Over the last few months I have been refactoring the way pcre2_compile()
works. The new code, tests, and updated documentation have just been
committed to the repository. You can check out PCRE2 like this:

svn co svn://vcs.exim.org/pcre2/code/trunk pcre2

I realized that most of the parsing could be moved into the relatively
new pre-pass function (introduced at 10.20) that identifies named and
numbered groups before the "real" compile. This function now creates a
parsed version of the pattern for the actual compile, which simplifies
things because (amongst other things) the handling of escapes and
skipping comments happens in one place only. (More details are in the
HACKING file.) While doing this work, I discovered a few minor bugs and
Perl incompatibilities that I was able to fix, including:

  (a) \Q\E in the middle of a quantifier such as A+\Q\E+ is now ignored
      instead of giving an invalid quantifier error.
  (b) {0} can now be used after a group in a lookbehind assertion;
      previously this caused an "assertion is not fixed length" error.
  (c) Perl always treats (?(DEFINE) as a "define" group, even if a group
      with the name "DEFINE" exists. PCRE2 now does likewise.
  (d) A recursion condition test such as (?(R2)...) must now refer to an
      existing subpattern.


The result of this work is that the compiled pcre2_compile.c file (the
.o file) is almost 40% smaller on my box. Paradoxically, the source file
is bigger, but most of that is a new debugging function that is not
normally compiled. With that excluded, the source is just a bit bigger,
which is probably because I put in extra comments.
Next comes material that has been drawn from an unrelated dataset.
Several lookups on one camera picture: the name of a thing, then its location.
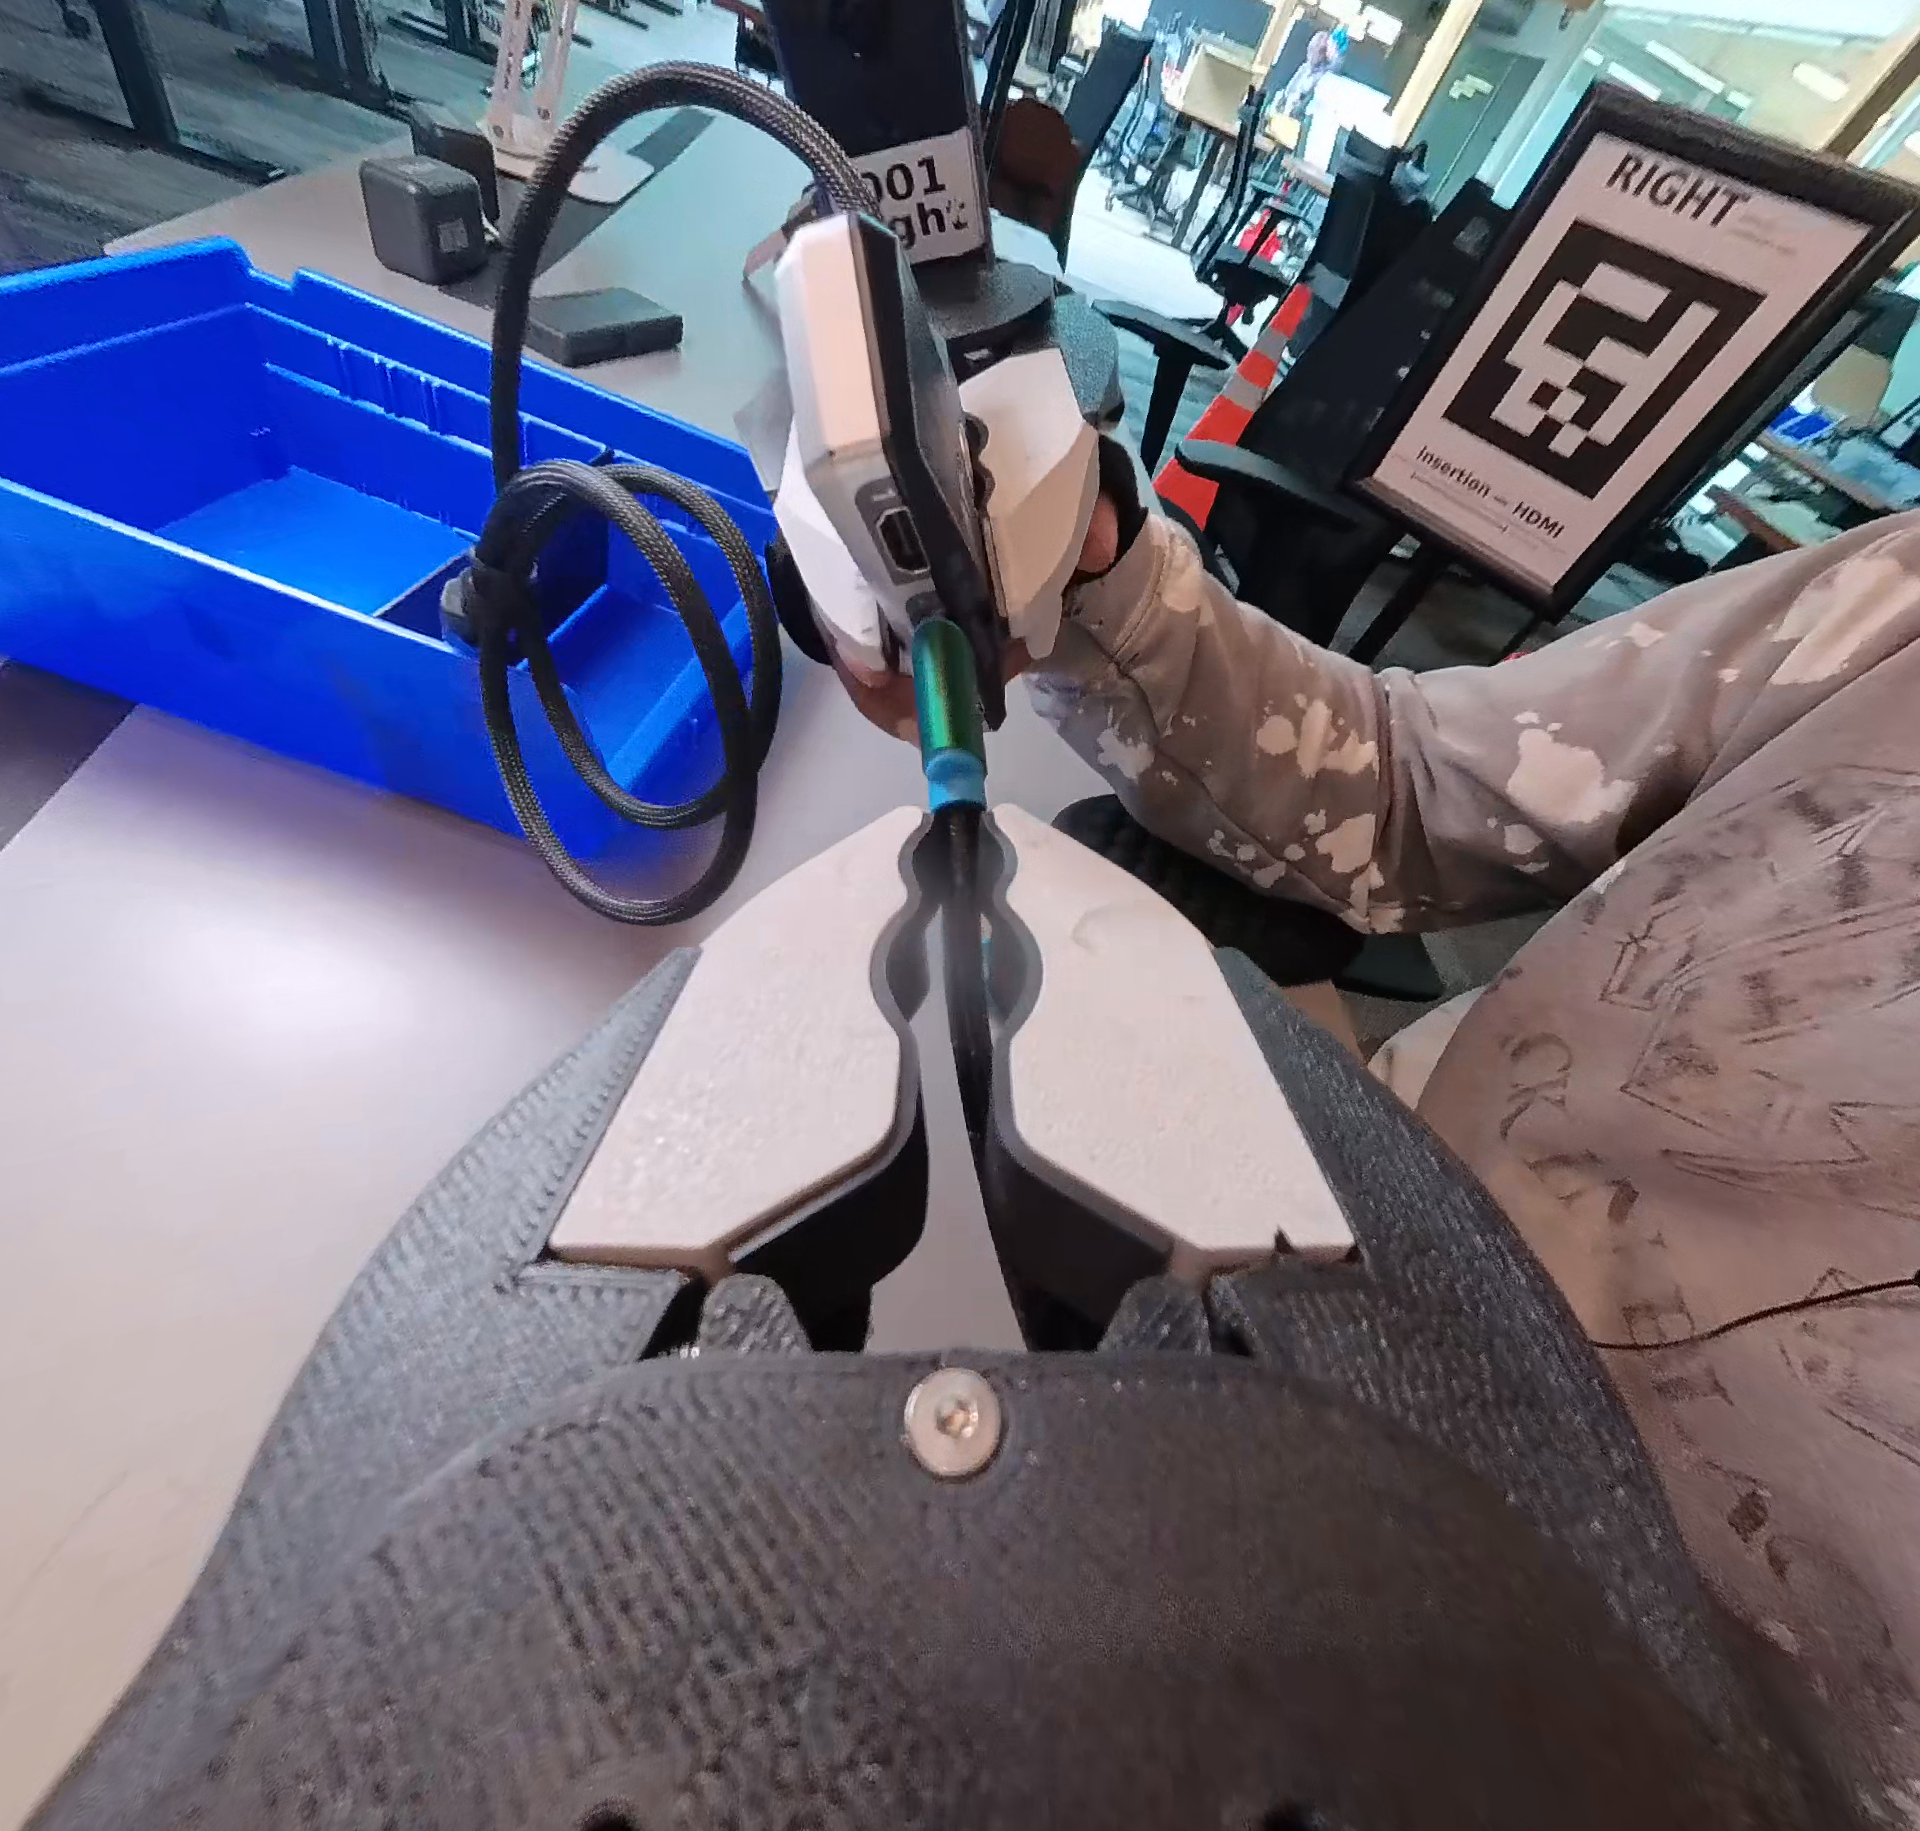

I have not done
exhaustive speed tests, but some simple pcre2test timings on the
testinput1 file suggest that the new code runs a few percent faster,
which is pleasing.

One effect of the refactoring is that some error numbers and messages
have changed, and the pattern offset given for compiling errors is not
always the right-most character that has been read. In particular, for a
variable-length lookbehind assertion error it now points to the start of
the assertion. Another change is that when a callout appears before a
group, the "length of next pattern item" that is passed now just gives
the length of the opening parenthesis item, not the length of the whole
group. A length of zero is now given only for a callout at the end of
the pattern. Automatic callouts are no longer inserted before and after
explicit callouts in the pattern.

The new code runs all the tests that I have thrown at it, but I fully
expect that I have broken something that does not show up in the tests.
I would be grateful if someone else could find the time to download from
the repository and try it out in a different environment. There is no
great rush as it is likely to be some months before the next release.

Meanwhile, I will get back to a number of unrelated issues that have
been reported over the summer.

Philip

--
Philip Hazel